To build our model, I divide the data into two parts, one for training and the other for validation. Here I used the random forest to build my model. And I also used the cross validation to select the variables and optimize my model.
> set.seed(16888)
> inTrain <- createDataPartition(y=trainingN$classe, p=0.1, list=FALSE)
> training.rf <- trainingN[inTrain, ]
> testing.rf <- trainingN[-inTrain, ]
> modFit <- train(classe ~ ., method="rf", trControl=trainControl(method="cv"), data=training.rf)
> print(modFit$finalModel)
Call:
randomForest(x = x, y = y, mtry = param$mtry)
Type of random forest: classification
Number of trees: 500
No. of variables tried at each split: 27
OOB estimate of error rate: 4.94%
Confusion matrix:
A B C D E class.error
A 545 2 2 7 2 0.02329749
B 18 353 6 2 1 0.07105263
C 1 17 321 4 0 0.06413994
D 3 5 12 301 1 0.06521739
E 1 6 3 4 347 0.03878116
I used the default option for the cross validation method, so the data was again divided to 10 folds. This can be seen from the following.
> print(modFit$resample)
Accuracy Kappa Resample
1 0.9000000 0.8736097 Fold02
2 0.9191919 0.8974625 Fold01
3 0.9504950 0.9371812 Fold04
4 0.9393939 0.9229172 Fold03
5 0.9306931 0.9122502 Fold06
6 0.9306931 0.9122066 Fold05
7 0.8910891 0.8615576 Fold08
8 0.8888889 0.8580923 Fold07
9 0.8600000 0.8222222 Fold10
10 0.8383838 0.7948718 Fold09
To estimate the accuracy of our model, we use a independent validation part of the whole data
> testing.predict <- predict(modFit, testing.rf)
> testing.predict <- predict(modFit, testing.rf)
> confusionMatrix(testing.rf$classe, testing.predict)

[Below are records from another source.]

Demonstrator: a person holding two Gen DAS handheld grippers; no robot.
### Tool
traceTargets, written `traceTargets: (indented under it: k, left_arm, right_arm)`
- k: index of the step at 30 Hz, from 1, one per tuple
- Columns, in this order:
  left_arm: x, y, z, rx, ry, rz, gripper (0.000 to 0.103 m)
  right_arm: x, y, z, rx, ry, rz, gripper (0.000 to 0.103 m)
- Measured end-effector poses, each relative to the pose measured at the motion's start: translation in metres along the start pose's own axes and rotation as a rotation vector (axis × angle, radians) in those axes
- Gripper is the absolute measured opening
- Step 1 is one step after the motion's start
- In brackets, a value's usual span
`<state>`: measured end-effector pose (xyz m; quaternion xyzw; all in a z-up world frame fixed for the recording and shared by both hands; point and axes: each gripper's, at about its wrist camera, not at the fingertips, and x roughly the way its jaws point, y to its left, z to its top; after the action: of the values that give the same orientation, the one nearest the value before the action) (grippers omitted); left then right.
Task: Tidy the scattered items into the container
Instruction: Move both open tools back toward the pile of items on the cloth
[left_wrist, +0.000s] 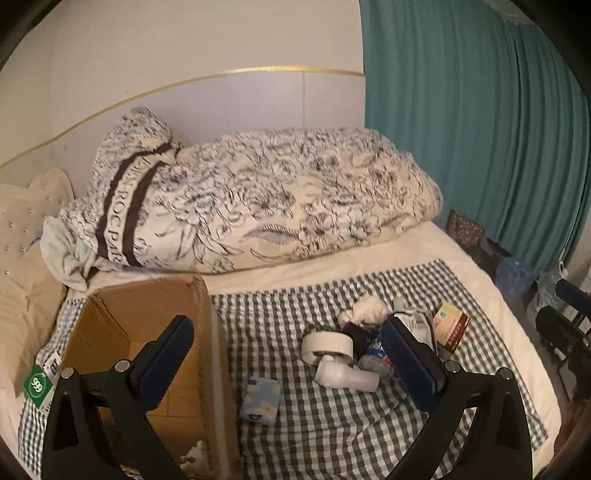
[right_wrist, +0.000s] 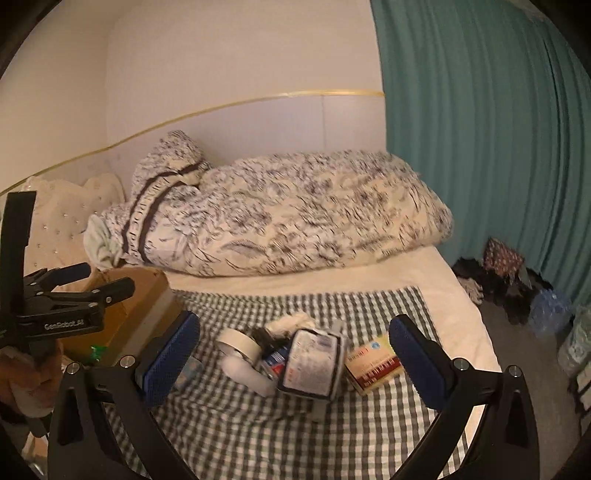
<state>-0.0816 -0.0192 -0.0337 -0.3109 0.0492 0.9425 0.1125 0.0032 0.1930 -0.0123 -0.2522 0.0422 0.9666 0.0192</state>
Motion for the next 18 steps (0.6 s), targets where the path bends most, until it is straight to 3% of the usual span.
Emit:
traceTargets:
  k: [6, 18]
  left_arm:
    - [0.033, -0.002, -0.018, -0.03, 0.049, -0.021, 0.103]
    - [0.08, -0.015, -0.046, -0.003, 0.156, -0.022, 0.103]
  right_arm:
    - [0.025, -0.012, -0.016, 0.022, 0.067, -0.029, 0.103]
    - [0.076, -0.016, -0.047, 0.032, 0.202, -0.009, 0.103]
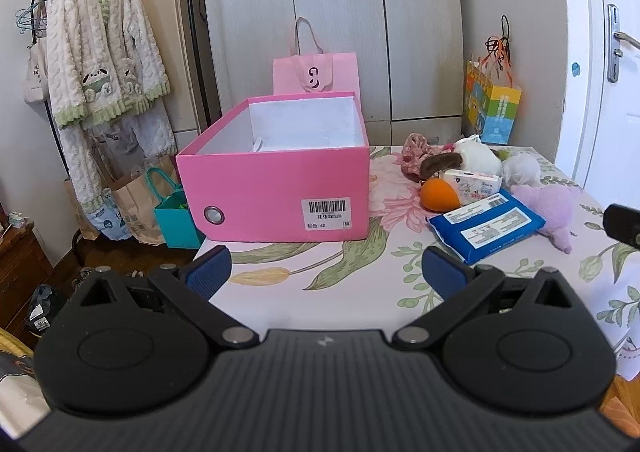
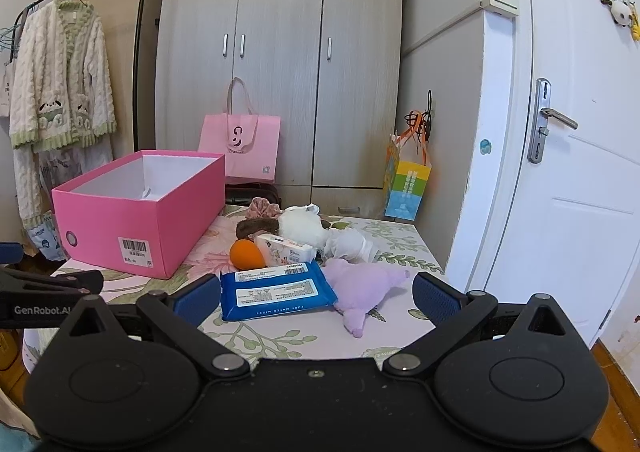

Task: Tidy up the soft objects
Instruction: 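Move the right tool toward the blue wet-wipes pack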

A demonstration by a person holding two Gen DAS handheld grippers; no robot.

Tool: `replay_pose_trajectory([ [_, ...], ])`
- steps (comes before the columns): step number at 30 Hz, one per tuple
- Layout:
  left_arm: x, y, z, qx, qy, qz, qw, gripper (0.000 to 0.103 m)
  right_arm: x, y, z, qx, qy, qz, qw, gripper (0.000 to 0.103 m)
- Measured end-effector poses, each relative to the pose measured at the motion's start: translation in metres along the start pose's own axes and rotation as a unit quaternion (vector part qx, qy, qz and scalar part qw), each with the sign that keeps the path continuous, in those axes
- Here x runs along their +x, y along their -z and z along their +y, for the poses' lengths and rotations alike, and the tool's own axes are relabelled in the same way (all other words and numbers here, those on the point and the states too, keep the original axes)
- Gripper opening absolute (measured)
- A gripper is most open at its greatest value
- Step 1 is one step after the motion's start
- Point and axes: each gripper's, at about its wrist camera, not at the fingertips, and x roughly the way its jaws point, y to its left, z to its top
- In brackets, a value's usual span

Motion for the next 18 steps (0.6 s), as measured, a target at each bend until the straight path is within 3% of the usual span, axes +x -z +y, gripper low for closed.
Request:
replay_pose_trajectory([
  [18,-0.006,-0.004,-0.003,0.004,-0.012,-0.008,0.9999,0.103,0.010,0.002,-0.006,0.001,0.011,0.023,1.000,0.103],
])
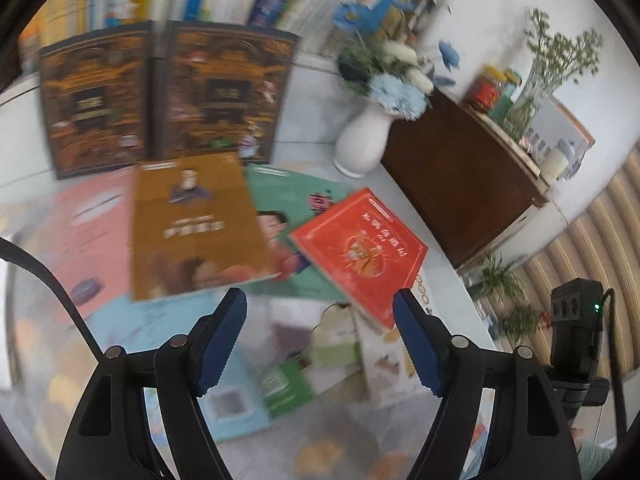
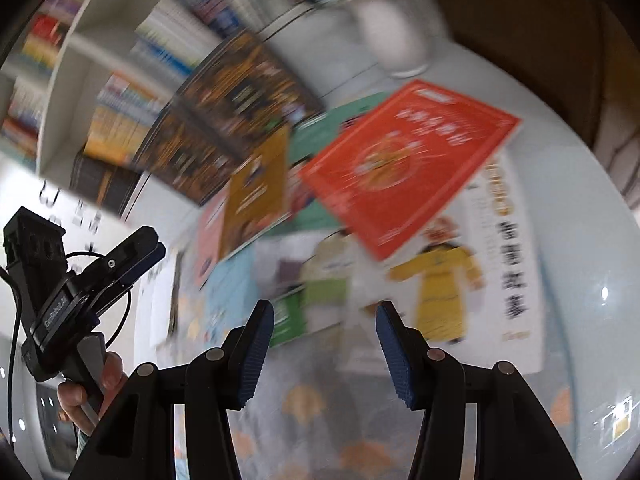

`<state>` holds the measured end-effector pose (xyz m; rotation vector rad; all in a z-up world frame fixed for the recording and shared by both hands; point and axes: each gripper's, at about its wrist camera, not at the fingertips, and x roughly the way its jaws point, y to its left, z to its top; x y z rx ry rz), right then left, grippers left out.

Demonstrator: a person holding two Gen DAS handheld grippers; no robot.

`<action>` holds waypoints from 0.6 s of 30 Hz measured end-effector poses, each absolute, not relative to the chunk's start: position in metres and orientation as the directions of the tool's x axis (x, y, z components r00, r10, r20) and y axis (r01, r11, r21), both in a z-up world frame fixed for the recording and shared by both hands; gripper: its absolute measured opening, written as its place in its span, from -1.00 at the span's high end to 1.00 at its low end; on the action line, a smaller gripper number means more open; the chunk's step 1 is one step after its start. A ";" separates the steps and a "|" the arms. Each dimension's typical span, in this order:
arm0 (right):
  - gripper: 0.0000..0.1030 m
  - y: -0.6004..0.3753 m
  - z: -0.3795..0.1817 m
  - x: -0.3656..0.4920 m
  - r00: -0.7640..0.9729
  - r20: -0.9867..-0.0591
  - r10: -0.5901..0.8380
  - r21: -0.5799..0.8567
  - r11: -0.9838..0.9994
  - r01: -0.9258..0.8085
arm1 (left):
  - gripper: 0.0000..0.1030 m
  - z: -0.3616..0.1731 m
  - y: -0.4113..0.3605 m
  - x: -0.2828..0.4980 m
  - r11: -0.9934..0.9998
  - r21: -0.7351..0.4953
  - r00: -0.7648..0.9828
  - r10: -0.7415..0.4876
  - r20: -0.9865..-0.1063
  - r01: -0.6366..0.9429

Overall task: Organize books
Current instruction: 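Move both grippers to the red book on the pile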

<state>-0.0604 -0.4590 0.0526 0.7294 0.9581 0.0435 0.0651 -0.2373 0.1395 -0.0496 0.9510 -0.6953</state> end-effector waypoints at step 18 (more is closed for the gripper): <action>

Confusion Matrix and Statistics
Reference
Prediction A B C D E
A 4949 34 20 7 12
B 134 3099 144 32 8
C 0 87 2965 25 2
D 14 12 138 2722 8
E 3 39 36 47 3121
Overall Statistics
Accuracy : 0.9546
95% CI : (0.9514, 0.9576)
No Information Rate : 0.2888
P-Value [Acc > NIR] : < 2.2e-16
Kappa : 0.9425
Mcnemar's Test P-Value : < 2.2e-16
Statistics by Class:
Class: A Class: B Class: C Class: D Class: E
Sensitivity 0.9704 0.9474 0.8977 0.9608 0.9905
Specificity 0.9942 0.9779 0.9921 0.9884 0.9914
Pos Pred Value 0.9855 0.9069 0.9630 0.9406 0.9615
Neg Pred Value 0.9881 0.9879 0.9768 0.9925 0.9979
Prevalence 0.2888 0.1852 0.1871 0.1604 0.1784
Detection Rate 0.2803 0.1755 0.1679 0.1542 0.1767
Detection Prevalence 0.2844 0.1935 0.1744 0.1639 0.1838
Balanced Accuracy 0.9823 0.9627 0.9449 0.9746 0.9909
From the output, we can estimate the accuracy to be 0.92.
At last, let's try to predict the testing data.
> testing[, "classe"] = predict(modFit, testing)
> testing[, c("problem_id", "classe")]
problem_id classe
1 1 B
2 2 A
3 3 B
4 4 A
5 5 A
6 6 E
7 7 D
8 8 B
9 9 A
10 10 A
11 11 B
12 12 C
13 13 B
14 14 A
15 15 E
16 16 E
17 17 A
18 18 D
19 19 A
20 20 B
The accuracy is very good though I only used 10 percent of the data to train the model for a immediate result. This can be improved when running more data with more time.